** Problem to solve **
From the first line of the entries below to the line with "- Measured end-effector", give each line again exactly.

Records drawn from a dataset
━━━━━━━━

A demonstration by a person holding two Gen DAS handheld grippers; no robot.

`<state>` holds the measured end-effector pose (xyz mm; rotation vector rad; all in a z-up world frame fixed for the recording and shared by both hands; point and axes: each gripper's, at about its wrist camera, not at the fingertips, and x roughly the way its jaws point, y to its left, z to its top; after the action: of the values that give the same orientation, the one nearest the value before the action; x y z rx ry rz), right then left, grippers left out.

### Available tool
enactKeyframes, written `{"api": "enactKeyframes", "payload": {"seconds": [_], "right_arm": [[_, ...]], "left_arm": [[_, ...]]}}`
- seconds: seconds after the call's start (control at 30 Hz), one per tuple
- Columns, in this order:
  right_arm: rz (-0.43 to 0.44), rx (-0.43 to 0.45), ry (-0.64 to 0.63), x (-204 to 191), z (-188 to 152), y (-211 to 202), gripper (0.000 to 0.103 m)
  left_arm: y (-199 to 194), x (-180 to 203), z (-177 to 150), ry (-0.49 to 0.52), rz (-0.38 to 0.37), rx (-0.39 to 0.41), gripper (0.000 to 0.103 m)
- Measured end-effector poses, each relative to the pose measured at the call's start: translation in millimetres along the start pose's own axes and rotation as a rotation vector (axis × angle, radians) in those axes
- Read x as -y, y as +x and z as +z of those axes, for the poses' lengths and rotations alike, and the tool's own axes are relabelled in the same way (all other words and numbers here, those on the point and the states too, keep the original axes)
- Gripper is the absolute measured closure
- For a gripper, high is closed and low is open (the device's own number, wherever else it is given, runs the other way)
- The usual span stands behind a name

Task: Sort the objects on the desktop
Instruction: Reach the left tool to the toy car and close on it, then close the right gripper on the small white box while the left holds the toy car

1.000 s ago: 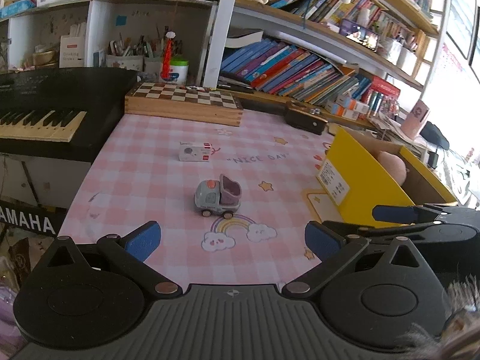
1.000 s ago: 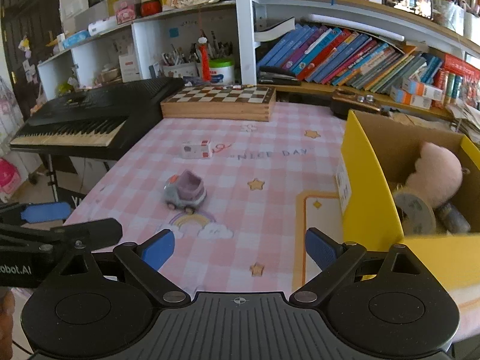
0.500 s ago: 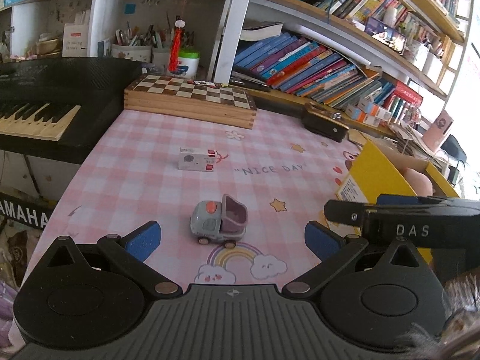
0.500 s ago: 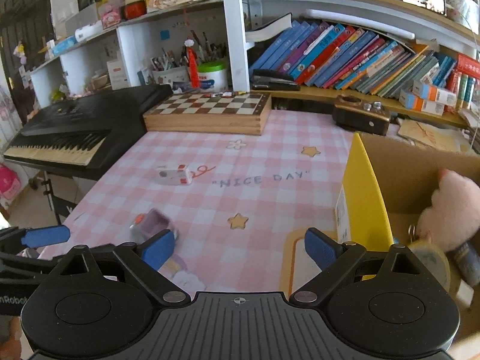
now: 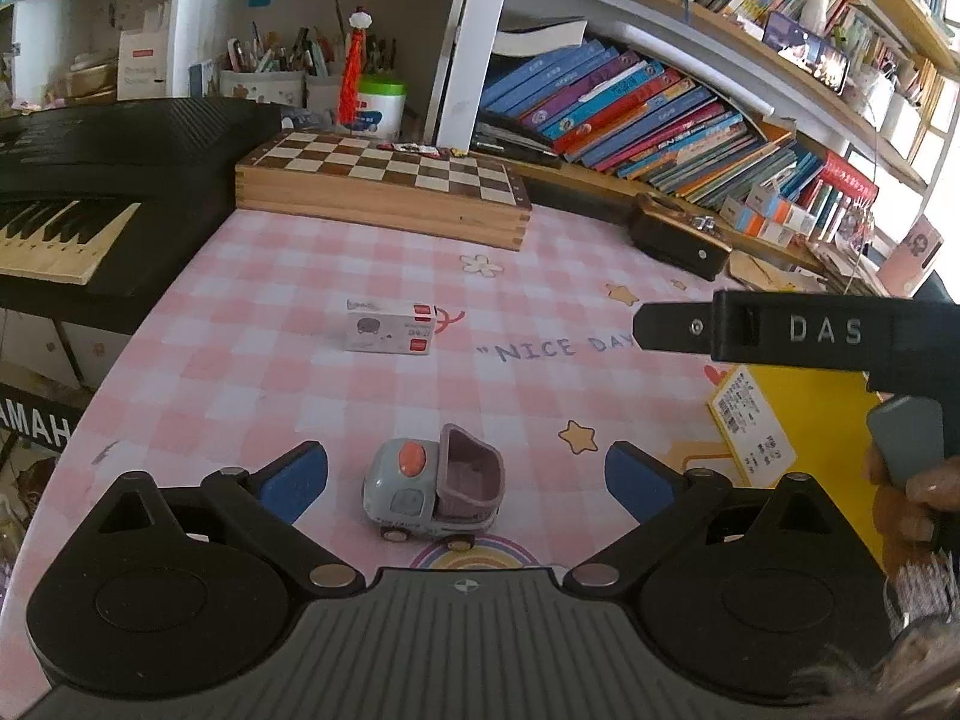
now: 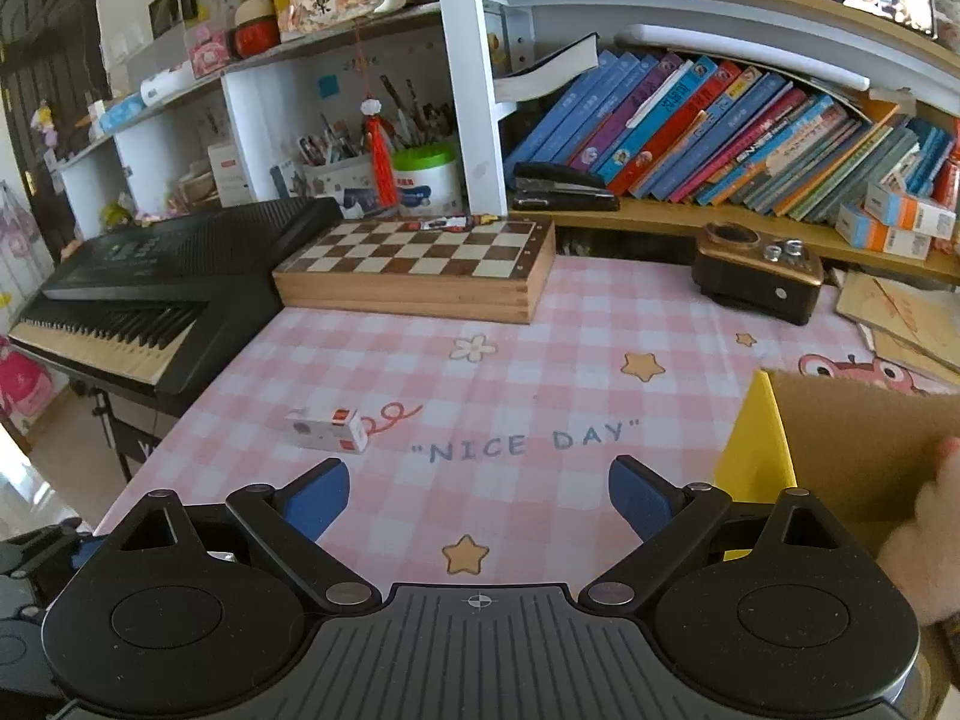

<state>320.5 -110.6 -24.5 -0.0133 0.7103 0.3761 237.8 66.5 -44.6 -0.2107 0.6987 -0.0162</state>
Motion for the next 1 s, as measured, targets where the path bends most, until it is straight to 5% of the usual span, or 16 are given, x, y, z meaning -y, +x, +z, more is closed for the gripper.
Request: {"api": "enactKeyframes", "payload": {"seconds": [0.27, 0.47, 0.6, 1.0], "right_arm": [[0.053, -0.050, 0.026, 4, 5, 19, 0.008], [0.082, -0.070, 0.004, -3, 8, 30, 0.008], [0.098, -0.080, -0.016, -8, 9, 34, 0.008], [0.157, -0.116, -0.091, -33, 17, 56, 0.008]], "left_arm": [[24, 5, 1, 0.033, 0.020, -0.029, 0.005], [42, 5, -2, 0.055, 0.043, -0.064, 0.021], [52, 4, -5, 0.063, 0.059, -0.086, 0.041], [25, -11, -5, 0.020, 0.088, -0.042, 0.041]]}}
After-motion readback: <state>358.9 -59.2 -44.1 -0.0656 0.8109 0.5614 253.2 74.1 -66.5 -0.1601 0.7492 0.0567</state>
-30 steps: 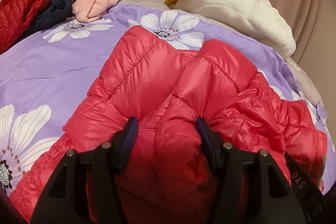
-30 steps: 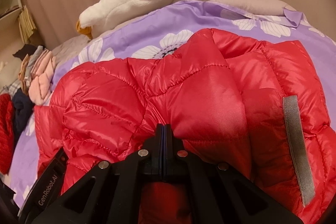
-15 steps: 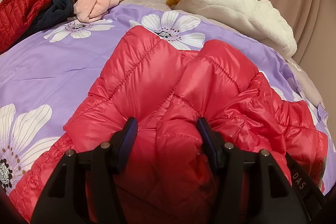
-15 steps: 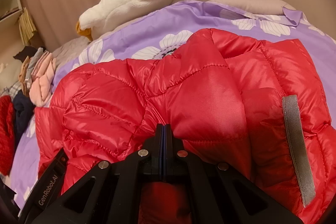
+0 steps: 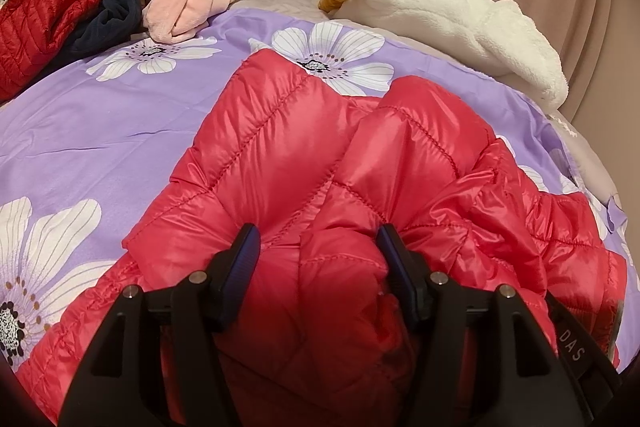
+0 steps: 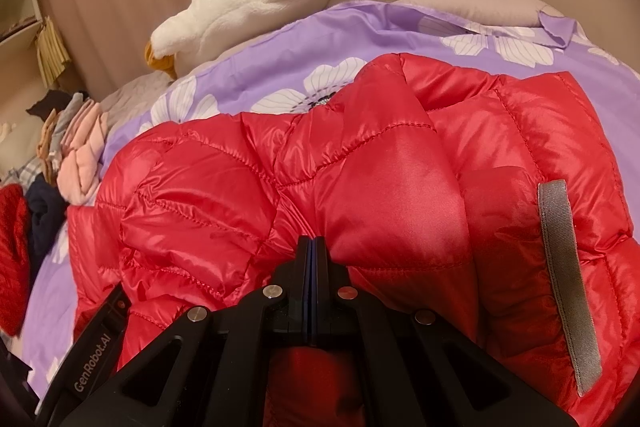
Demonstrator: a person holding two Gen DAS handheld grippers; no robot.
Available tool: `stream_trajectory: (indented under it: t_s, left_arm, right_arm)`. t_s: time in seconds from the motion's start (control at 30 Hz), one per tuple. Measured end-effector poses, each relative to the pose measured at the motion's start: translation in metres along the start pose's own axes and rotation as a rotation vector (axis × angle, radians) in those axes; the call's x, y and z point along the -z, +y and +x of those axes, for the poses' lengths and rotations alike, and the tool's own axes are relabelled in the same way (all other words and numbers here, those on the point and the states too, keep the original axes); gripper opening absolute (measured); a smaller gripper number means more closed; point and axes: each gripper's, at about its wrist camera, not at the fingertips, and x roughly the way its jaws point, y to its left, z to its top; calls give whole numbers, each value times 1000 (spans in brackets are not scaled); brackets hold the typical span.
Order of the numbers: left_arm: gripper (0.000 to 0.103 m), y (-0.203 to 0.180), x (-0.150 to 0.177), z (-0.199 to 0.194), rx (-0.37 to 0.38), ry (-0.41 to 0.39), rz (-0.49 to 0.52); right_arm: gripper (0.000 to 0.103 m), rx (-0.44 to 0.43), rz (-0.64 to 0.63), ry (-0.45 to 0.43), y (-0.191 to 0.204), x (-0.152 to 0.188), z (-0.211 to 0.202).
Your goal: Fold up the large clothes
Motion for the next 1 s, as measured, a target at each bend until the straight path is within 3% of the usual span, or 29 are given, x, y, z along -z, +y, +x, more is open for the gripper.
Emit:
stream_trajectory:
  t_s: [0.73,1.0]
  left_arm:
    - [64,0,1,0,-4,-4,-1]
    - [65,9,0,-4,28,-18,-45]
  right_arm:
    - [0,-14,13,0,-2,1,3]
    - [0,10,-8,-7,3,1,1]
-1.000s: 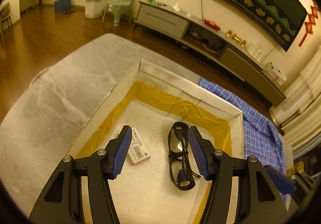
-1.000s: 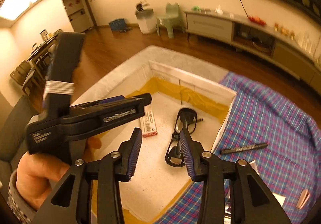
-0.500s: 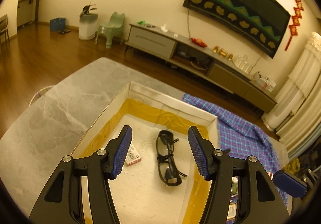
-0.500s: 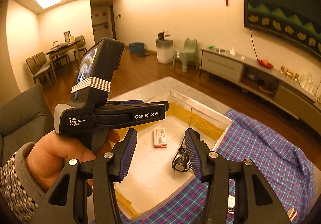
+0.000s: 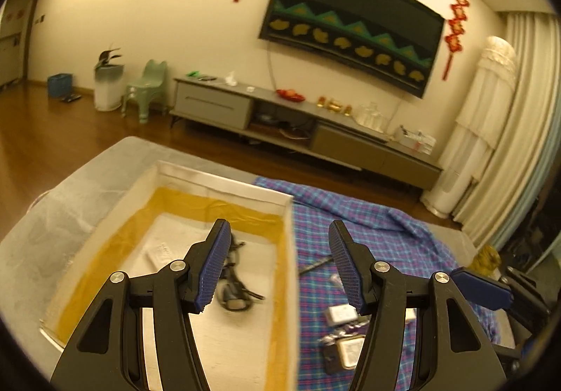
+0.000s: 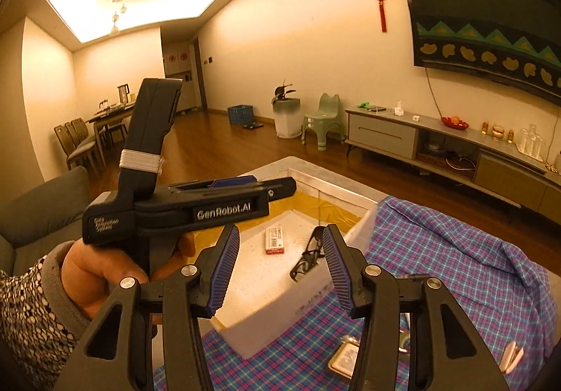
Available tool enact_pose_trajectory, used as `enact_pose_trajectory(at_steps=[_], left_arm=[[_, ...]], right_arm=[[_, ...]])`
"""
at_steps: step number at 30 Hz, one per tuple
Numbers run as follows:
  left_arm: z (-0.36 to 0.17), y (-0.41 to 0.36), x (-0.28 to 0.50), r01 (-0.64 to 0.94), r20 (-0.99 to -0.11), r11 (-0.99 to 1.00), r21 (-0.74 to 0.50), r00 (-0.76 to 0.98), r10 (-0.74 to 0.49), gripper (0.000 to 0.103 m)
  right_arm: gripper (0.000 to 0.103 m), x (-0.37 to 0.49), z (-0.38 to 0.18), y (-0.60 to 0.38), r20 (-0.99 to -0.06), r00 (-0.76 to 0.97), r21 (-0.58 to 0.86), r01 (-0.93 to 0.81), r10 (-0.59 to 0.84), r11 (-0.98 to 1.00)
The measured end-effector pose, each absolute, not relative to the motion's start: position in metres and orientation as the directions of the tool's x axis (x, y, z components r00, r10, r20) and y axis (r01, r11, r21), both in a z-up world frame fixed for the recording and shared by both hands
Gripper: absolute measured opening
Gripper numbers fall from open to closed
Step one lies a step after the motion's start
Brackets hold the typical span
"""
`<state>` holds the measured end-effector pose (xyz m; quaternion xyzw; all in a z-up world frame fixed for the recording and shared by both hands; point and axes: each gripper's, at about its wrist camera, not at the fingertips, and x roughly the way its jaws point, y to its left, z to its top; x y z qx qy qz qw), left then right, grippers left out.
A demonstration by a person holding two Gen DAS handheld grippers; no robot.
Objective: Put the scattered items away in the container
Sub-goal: 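Move both tools back over the plaid shirt toward the gold tin and white packet, then grasp the gold square tin with the left tool while the right tool grasps the white-gold packet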
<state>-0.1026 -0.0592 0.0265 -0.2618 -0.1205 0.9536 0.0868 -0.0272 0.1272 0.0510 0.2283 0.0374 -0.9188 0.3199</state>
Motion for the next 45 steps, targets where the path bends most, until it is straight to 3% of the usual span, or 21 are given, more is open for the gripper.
enact_pose_trajectory(at_steps=[5,13,15,23,33,39,43,45], left_arm=[[0.02,-0.027,-0.099,-0.173,-0.5,-0.957,-0.235,-0.823,0.271,0.061],[-0.01,0.025,-0.095,-0.284,-0.586,-0.938,-0.2,-0.732,0.347,0.061],[-0.021,0.032,-0.096,-0.287,-0.609,-0.937,-0.197,-0.713,0.347,0.061],[-0.047,0.038,-0.107,-0.274,-0.682,-0.927,-0.255,-0.628,0.374,0.061],[-0.054,0.069,-0.089,-0.344,-0.686,-0.937,-0.057,-0.668,0.287,0.061],[-0.075,0.095,-0.084,-0.38,-0.738,-0.924,-0.031,-0.615,0.278,0.062],[-0.098,0.1,-0.087,-0.348,-0.772,-0.937,0.017,-0.601,0.209,0.062],[-0.104,0.102,-0.087,-0.342,-0.776,-0.939,0.027,-0.599,0.196,0.062]], right_arm=[[0.053,-0.014,0.037,0.164,-0.434,-0.717,0.111,0.558,-0.545,-0.822],[0.054,-0.017,-0.01,0.227,-0.508,-0.717,0.193,0.446,-0.477,-0.874],[0.06,-0.016,-0.021,0.233,-0.525,-0.709,0.206,0.431,-0.471,-0.878],[0.067,-0.022,-0.071,0.211,-0.648,-0.635,0.129,0.453,-0.421,-0.882],[0.067,-0.045,-0.087,0.263,-0.696,-0.635,0.191,0.287,-0.335,-0.939],[0.067,-0.076,-0.099,0.29,-0.735,-0.612,0.203,0.211,-0.291,-0.956],[0.078,-0.099,-0.112,0.299,-0.768,-0.592,0.169,0.179,-0.244,-0.969],[0.079,-0.106,-0.116,0.298,-0.777,-0.589,0.126,0.199,-0.221,-0.972]])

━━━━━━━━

** Task output **
A demonstration by a person holding two Gen DAS handheld grippers; no robot.

`<state>` holds the measured end-effector pose (xyz mm; rotation vector rad; all in a z-up world frame fixed for the recording and shared by both hands; point and axes: each gripper's, at about its wrist camera, not at the fingertips, and x roughly the way its jaws point, y to its left, z to its top; after the action: of the values that give the same orientation, the one nearest the value before the action; x y z rx ry rz), right then left, grippers left out.

### Available tool
enactKeyframes, written `{"api": "enactKeyframes", "payload": {"seconds": [_], "right_arm": [[_, ...]], "left_arm": [[_, ...]]}}`
- seconds: seconds after the call's start (control at 30 Hz), one per tuple
- Columns, in this order:
  right_arm: rz (-0.43 to 0.44), rx (-0.43 to 0.45), ry (-0.64 to 0.63), x (-204 to 191), z (-188 to 152), y (-211 to 202), gripper (0.000 to 0.103 m)
  left_arm: y (-199 to 194), x (-180 to 203), z (-177 to 150), ry (-0.49 to 0.52), rz (-0.38 to 0.37), rx (-0.39 to 0.41), gripper (0.000 to 0.103 m)
- Measured end-effector poses, each relative to the pose measured at the call's start: translation in millimetres along the start pose's own axes and rotation as a rotation vector (axis × angle, radians) in those axes

The exercise calls for nothing more than this answer.